● **Records shown**
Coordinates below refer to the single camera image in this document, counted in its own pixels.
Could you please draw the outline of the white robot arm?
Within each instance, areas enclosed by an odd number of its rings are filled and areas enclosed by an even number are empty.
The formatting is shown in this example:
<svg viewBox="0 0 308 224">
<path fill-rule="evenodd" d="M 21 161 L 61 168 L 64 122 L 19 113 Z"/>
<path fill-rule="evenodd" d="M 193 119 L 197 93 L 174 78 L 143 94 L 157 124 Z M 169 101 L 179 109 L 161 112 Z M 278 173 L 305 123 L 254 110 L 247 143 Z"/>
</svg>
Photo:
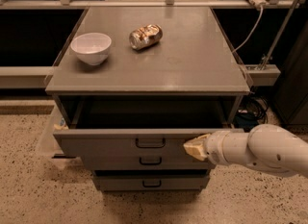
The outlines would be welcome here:
<svg viewBox="0 0 308 224">
<path fill-rule="evenodd" d="M 190 156 L 215 165 L 238 164 L 279 177 L 308 177 L 308 143 L 271 124 L 258 125 L 249 133 L 216 131 L 186 141 L 184 148 Z"/>
</svg>

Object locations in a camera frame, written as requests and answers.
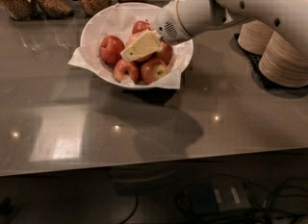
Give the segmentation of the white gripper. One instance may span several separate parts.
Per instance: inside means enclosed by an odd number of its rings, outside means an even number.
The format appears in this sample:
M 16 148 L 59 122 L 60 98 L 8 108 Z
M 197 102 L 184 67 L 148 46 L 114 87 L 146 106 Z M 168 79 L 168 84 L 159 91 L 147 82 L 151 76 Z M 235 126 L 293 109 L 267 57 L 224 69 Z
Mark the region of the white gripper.
M 154 31 L 144 30 L 120 52 L 120 56 L 125 61 L 134 62 L 157 52 L 160 49 L 161 40 L 177 45 L 192 38 L 180 19 L 178 0 L 171 1 L 162 7 L 152 20 L 150 27 Z

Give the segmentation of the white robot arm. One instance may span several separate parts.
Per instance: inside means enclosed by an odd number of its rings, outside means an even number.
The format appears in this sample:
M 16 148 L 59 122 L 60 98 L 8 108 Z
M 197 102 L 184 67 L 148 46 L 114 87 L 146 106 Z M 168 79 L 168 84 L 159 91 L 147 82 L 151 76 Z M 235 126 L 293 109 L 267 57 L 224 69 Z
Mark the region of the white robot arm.
M 308 0 L 172 0 L 121 52 L 127 62 L 143 58 L 165 42 L 177 45 L 206 31 L 257 19 L 308 56 Z

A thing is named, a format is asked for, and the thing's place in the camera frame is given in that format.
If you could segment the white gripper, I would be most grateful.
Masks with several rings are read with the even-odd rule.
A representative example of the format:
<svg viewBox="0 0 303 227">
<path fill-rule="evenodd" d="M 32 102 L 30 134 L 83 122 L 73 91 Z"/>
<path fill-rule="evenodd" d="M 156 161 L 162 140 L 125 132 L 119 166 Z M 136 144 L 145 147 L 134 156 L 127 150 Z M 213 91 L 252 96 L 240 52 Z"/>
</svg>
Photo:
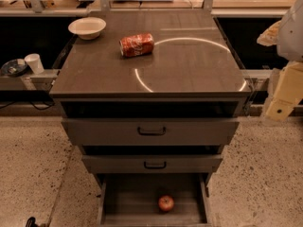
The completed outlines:
<svg viewBox="0 0 303 227">
<path fill-rule="evenodd" d="M 269 26 L 258 36 L 257 43 L 264 46 L 276 45 L 279 26 L 279 21 Z M 284 121 L 302 99 L 303 62 L 289 61 L 279 72 L 274 99 L 269 103 L 265 116 L 274 121 Z"/>
</svg>

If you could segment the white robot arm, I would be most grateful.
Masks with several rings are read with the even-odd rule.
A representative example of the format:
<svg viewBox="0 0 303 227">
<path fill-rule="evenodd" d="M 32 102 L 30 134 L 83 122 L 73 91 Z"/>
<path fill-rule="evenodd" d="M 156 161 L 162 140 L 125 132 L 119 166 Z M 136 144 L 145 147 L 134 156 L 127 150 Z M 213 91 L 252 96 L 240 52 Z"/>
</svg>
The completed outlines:
<svg viewBox="0 0 303 227">
<path fill-rule="evenodd" d="M 284 121 L 303 99 L 303 0 L 296 0 L 282 19 L 269 26 L 257 38 L 264 46 L 276 46 L 277 54 L 288 61 L 264 114 Z"/>
</svg>

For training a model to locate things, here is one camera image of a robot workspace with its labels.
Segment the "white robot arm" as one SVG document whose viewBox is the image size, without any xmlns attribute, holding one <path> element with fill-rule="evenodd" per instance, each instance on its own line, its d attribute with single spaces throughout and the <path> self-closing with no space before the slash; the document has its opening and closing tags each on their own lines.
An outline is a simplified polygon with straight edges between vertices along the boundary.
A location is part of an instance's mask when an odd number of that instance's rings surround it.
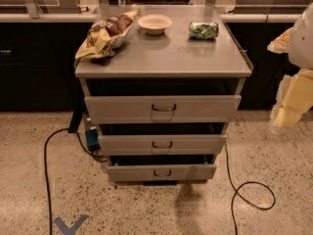
<svg viewBox="0 0 313 235">
<path fill-rule="evenodd" d="M 267 50 L 287 53 L 290 63 L 299 67 L 296 75 L 283 76 L 270 114 L 270 131 L 283 134 L 313 107 L 313 4 Z"/>
</svg>

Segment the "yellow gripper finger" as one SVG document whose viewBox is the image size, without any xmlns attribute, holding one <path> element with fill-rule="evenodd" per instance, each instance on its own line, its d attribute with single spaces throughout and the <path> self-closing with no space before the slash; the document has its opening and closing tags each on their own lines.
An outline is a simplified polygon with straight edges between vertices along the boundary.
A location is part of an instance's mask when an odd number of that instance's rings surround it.
<svg viewBox="0 0 313 235">
<path fill-rule="evenodd" d="M 276 104 L 270 114 L 269 129 L 283 134 L 296 126 L 313 107 L 313 70 L 301 69 L 296 75 L 285 75 L 280 82 Z"/>
<path fill-rule="evenodd" d="M 284 54 L 290 50 L 292 28 L 287 29 L 267 46 L 267 50 L 275 54 Z"/>
</svg>

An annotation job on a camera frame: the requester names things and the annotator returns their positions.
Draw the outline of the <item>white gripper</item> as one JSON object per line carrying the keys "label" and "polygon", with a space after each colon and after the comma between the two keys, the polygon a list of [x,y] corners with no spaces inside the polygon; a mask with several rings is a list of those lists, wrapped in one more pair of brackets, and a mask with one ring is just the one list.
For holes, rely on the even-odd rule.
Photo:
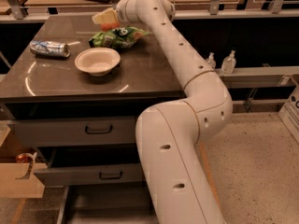
{"label": "white gripper", "polygon": [[118,23],[118,18],[121,22],[137,22],[135,0],[120,0],[116,10],[110,7],[92,16],[95,24]]}

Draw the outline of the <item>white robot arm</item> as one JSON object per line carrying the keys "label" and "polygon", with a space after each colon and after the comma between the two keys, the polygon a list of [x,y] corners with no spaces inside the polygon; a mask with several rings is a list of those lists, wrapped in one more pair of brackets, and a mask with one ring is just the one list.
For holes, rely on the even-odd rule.
{"label": "white robot arm", "polygon": [[226,224],[197,158],[195,146],[219,133],[233,102],[219,75],[170,21],[167,0],[120,0],[122,22],[141,22],[155,35],[184,99],[148,107],[138,117],[135,140],[159,224]]}

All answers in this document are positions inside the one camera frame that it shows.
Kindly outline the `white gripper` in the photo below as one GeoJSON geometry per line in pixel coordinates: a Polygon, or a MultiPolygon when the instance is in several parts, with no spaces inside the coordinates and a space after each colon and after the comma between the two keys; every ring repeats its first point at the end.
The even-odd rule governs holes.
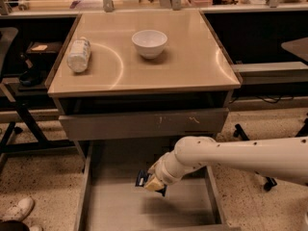
{"type": "Polygon", "coordinates": [[[174,151],[168,152],[148,170],[151,176],[144,187],[152,192],[160,191],[164,188],[164,185],[173,185],[186,174],[194,171],[196,171],[195,166],[185,166],[177,159],[174,151]]]}

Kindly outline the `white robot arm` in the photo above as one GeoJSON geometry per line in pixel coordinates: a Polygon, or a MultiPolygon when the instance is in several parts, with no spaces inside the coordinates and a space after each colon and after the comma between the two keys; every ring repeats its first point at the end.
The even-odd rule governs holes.
{"type": "Polygon", "coordinates": [[[252,171],[298,185],[308,184],[308,138],[217,142],[184,137],[148,170],[149,191],[160,191],[205,166],[222,165],[252,171]]]}

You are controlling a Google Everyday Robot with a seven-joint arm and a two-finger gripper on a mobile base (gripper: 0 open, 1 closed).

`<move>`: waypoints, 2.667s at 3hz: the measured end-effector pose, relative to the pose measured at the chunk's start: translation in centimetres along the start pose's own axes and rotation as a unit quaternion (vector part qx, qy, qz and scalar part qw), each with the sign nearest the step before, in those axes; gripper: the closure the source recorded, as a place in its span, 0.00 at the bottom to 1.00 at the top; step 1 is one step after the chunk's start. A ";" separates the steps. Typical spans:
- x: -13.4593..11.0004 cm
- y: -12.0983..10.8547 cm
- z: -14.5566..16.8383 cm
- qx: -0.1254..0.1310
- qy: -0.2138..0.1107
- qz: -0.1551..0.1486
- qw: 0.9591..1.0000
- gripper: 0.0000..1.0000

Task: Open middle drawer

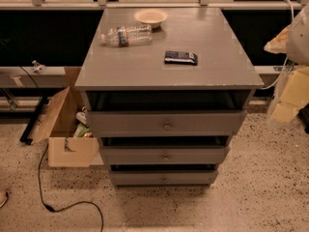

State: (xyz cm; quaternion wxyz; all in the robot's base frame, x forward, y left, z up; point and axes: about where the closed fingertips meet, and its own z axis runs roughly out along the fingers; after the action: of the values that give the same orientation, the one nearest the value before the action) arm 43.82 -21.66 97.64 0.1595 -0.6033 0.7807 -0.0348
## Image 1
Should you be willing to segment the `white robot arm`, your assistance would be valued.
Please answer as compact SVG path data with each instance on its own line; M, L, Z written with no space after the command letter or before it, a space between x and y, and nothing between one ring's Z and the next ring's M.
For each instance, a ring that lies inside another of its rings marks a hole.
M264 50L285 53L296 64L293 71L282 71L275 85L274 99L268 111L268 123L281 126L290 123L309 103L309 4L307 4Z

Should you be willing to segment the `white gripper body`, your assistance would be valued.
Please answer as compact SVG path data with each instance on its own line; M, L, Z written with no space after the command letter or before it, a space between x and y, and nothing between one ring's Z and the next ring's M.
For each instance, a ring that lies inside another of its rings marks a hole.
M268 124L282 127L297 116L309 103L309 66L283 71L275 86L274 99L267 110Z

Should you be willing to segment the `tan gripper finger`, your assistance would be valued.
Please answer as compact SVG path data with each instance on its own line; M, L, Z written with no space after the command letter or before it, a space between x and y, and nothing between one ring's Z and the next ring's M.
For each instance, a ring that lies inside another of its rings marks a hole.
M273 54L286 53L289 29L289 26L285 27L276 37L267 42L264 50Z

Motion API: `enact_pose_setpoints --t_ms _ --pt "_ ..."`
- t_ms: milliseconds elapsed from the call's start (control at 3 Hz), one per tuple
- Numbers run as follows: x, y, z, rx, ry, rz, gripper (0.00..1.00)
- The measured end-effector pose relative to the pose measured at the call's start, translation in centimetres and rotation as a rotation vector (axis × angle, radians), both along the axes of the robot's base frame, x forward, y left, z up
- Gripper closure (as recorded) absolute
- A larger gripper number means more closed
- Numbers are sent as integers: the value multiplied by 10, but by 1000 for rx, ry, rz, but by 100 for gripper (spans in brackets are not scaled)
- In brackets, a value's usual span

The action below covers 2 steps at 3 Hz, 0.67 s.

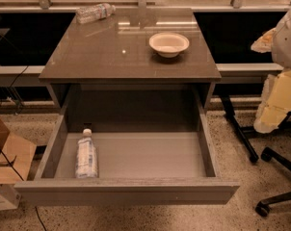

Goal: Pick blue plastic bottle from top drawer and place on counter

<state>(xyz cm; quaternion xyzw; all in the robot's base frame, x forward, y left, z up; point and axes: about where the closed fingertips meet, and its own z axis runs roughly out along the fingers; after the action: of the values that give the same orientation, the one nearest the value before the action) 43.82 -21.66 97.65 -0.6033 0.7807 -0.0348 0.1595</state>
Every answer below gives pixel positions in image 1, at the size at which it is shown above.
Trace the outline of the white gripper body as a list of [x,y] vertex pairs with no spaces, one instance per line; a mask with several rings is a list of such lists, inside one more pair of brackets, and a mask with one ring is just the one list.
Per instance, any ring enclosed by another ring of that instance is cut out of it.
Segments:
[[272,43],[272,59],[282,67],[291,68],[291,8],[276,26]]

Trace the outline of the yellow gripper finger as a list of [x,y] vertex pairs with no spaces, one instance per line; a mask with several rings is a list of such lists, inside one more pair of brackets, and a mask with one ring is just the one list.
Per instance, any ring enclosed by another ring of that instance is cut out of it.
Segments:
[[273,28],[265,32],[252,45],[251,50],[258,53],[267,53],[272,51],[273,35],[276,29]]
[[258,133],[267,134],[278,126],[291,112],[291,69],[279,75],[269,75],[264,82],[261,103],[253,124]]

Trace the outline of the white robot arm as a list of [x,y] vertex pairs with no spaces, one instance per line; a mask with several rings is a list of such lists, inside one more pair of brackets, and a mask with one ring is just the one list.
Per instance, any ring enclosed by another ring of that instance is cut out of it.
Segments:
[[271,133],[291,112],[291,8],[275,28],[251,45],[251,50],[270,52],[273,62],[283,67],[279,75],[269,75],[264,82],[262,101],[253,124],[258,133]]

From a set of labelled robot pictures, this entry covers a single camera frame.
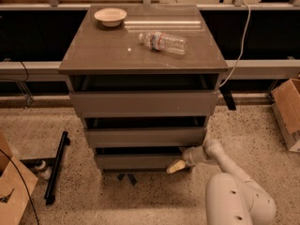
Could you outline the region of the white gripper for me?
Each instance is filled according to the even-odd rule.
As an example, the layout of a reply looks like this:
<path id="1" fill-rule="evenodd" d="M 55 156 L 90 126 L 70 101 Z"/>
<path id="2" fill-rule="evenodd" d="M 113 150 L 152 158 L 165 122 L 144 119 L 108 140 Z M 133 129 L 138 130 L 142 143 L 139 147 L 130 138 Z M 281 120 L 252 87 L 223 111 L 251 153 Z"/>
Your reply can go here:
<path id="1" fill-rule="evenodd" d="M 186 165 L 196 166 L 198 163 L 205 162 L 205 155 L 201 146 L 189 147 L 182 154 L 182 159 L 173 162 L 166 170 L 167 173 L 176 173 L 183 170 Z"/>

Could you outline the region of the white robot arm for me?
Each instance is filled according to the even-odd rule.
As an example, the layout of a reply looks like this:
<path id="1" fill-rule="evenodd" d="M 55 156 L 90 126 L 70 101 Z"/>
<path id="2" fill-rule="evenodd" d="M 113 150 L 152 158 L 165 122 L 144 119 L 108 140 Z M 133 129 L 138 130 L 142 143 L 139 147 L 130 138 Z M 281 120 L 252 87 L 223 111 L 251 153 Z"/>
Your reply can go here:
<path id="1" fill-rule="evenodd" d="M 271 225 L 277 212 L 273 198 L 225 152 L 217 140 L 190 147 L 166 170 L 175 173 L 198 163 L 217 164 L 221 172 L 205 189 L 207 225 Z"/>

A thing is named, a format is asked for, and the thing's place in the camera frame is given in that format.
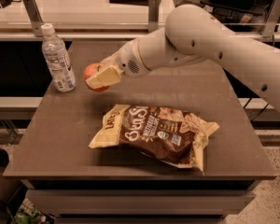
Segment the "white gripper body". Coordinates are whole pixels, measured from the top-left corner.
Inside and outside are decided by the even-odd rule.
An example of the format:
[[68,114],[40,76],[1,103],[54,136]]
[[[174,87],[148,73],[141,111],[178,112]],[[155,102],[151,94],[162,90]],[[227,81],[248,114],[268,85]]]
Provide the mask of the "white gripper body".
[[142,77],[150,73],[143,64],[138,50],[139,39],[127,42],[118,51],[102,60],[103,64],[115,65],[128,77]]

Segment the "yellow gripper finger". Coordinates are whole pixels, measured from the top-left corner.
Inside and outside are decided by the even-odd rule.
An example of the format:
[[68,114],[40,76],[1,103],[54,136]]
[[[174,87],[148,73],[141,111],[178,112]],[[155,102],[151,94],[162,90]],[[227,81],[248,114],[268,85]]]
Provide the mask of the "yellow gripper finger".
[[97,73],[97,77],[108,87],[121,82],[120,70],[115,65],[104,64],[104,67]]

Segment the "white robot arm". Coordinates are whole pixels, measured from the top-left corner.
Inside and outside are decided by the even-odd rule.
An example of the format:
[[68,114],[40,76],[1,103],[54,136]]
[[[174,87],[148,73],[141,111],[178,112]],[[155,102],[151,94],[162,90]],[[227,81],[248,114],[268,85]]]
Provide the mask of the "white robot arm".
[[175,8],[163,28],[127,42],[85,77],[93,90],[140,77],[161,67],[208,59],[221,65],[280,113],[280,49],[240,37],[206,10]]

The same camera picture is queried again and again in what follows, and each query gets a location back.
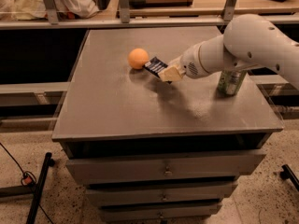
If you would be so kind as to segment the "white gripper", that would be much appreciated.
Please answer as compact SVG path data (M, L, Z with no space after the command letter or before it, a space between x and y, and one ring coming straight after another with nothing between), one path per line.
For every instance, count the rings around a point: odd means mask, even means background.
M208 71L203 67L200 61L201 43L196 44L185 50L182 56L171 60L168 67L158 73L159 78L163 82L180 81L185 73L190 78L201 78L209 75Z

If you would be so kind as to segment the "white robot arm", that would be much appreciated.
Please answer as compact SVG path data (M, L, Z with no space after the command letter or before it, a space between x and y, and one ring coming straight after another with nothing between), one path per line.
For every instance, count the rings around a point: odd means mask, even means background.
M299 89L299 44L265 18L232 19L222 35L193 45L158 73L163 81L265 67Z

● **Exercise requirements**
Could you output, exactly and with nothing else, the lines from the start of the records through the line containing "Could you please"?

● **Reply to the exercise**
Coordinates below refer to the single camera image in this document, counted in its own pixels.
Could you please draw the outline of the white robot arm?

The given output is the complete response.